- Your goal
Go through the records and copy each line where the word "silver" occurs.

Data shown below:

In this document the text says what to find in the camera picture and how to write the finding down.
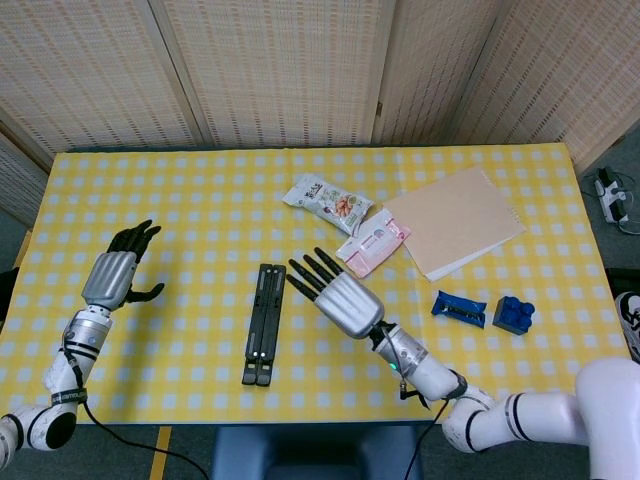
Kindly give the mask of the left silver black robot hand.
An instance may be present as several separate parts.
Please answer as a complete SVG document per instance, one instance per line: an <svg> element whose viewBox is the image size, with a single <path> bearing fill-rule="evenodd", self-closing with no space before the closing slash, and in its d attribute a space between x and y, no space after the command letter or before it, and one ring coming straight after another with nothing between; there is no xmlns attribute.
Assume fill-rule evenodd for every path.
<svg viewBox="0 0 640 480"><path fill-rule="evenodd" d="M149 291L132 288L136 270L153 237L161 230L148 219L139 225L121 230L110 242L107 250L96 259L82 291L87 305L96 305L109 311L125 303L149 302L160 295L164 283Z"/></svg>

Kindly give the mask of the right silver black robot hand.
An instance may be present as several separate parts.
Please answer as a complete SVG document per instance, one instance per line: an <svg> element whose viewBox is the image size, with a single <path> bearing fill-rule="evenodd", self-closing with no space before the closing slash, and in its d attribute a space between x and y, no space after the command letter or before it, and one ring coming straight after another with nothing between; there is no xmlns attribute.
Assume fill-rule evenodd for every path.
<svg viewBox="0 0 640 480"><path fill-rule="evenodd" d="M296 275L286 279L343 333L364 339L386 325L381 300L324 250L315 247L302 260L288 260Z"/></svg>

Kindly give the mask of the black folding stand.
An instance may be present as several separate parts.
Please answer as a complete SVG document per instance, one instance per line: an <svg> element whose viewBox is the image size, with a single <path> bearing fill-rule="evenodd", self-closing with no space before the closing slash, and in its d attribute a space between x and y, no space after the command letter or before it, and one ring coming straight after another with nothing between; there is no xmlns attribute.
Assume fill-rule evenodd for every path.
<svg viewBox="0 0 640 480"><path fill-rule="evenodd" d="M244 354L243 385L271 384L285 275L284 265L260 265Z"/></svg>

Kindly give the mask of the yellow white checkered tablecloth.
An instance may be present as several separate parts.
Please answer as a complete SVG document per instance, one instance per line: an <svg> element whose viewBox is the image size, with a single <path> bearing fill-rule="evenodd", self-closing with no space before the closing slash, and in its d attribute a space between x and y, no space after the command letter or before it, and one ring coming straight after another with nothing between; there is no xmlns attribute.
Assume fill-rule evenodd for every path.
<svg viewBox="0 0 640 480"><path fill-rule="evenodd" d="M561 144L384 149L61 154L0 333L0 415L49 400L43 378L83 305L97 256L120 230L161 226L134 279L164 283L116 311L87 389L109 423L389 421L426 417L401 400L368 342L344 335L287 288L269 387L241 382L258 268L334 253L342 232L286 205L305 173L376 204L480 167L526 231L437 282L405 249L366 279L442 363L502 398L571 391L588 362L627 352L568 150ZM486 304L478 328L431 309L438 291ZM534 305L523 335L492 324L498 301Z"/></svg>

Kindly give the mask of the pink wet wipes pack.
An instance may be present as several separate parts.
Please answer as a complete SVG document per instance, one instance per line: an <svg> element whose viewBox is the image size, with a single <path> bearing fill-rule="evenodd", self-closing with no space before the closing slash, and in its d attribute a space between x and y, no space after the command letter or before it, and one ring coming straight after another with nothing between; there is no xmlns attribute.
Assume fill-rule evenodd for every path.
<svg viewBox="0 0 640 480"><path fill-rule="evenodd" d="M386 261L411 235L411 229L398 224L393 214L381 209L364 221L336 256L358 277L365 278Z"/></svg>

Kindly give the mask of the white nut snack bag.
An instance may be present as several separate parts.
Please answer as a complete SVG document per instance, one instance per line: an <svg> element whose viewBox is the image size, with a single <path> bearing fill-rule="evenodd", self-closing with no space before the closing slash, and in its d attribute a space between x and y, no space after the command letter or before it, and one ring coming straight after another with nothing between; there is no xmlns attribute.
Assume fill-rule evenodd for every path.
<svg viewBox="0 0 640 480"><path fill-rule="evenodd" d="M284 195L289 206L303 208L354 236L373 201L333 185L314 174L304 174Z"/></svg>

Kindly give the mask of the blue snack wrapper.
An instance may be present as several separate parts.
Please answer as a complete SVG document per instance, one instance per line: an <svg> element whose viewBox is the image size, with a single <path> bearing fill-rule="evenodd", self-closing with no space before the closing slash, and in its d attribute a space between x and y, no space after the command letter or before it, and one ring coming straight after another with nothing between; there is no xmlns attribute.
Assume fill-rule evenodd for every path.
<svg viewBox="0 0 640 480"><path fill-rule="evenodd" d="M439 290L431 314L434 316L443 315L478 328L484 328L485 310L486 304L484 302L473 301Z"/></svg>

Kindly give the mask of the beige cover paper notebook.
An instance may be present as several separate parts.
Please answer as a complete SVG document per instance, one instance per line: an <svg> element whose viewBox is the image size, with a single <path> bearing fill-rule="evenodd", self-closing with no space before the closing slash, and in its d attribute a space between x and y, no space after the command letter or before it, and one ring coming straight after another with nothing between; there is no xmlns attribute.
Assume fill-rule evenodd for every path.
<svg viewBox="0 0 640 480"><path fill-rule="evenodd" d="M405 245L420 272L436 282L524 233L516 210L479 167L384 202L411 230Z"/></svg>

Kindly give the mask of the blue building block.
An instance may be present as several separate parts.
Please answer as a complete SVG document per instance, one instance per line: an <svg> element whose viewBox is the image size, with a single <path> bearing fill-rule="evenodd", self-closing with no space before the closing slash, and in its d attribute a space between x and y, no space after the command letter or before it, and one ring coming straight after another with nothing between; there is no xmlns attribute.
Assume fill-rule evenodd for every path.
<svg viewBox="0 0 640 480"><path fill-rule="evenodd" d="M512 334L523 335L532 326L535 307L517 297L504 296L497 305L492 324Z"/></svg>

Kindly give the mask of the yellow floor tape strip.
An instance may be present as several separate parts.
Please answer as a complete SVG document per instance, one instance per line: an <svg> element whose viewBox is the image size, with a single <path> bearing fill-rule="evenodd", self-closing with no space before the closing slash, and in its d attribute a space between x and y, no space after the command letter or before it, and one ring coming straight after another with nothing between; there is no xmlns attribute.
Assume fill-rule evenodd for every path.
<svg viewBox="0 0 640 480"><path fill-rule="evenodd" d="M170 443L172 433L171 426L160 426L156 439L157 451L154 453L151 470L149 474L149 480L163 480L166 461L168 455L164 453L167 450Z"/></svg>

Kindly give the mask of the woven folding screen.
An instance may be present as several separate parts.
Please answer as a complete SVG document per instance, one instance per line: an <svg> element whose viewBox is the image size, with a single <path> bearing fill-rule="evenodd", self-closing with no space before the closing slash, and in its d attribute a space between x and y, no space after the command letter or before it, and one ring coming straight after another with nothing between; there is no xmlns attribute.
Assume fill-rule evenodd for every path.
<svg viewBox="0 0 640 480"><path fill-rule="evenodd" d="M638 123L640 0L0 0L26 226L60 152L562 142L583 171Z"/></svg>

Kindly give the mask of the white black sneaker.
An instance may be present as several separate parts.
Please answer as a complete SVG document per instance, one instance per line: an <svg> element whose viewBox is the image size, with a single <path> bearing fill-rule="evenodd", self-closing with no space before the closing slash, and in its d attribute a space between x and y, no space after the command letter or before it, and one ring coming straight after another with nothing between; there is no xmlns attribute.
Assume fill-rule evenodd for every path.
<svg viewBox="0 0 640 480"><path fill-rule="evenodd" d="M631 358L640 364L640 294L621 293L616 297L615 305Z"/></svg>

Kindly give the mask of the white power strip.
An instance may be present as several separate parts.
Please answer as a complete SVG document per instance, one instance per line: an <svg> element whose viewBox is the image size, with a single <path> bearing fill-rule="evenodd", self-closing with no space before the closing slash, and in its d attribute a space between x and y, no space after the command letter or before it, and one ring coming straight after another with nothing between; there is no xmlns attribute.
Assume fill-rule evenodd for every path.
<svg viewBox="0 0 640 480"><path fill-rule="evenodd" d="M598 168L594 187L605 221L609 224L628 222L625 206L628 190L622 186L620 177L610 167Z"/></svg>

End of Data shown.

- Task answer
Kindly give the mask of the left silver black robot hand.
Kindly give the mask of the right silver black robot hand.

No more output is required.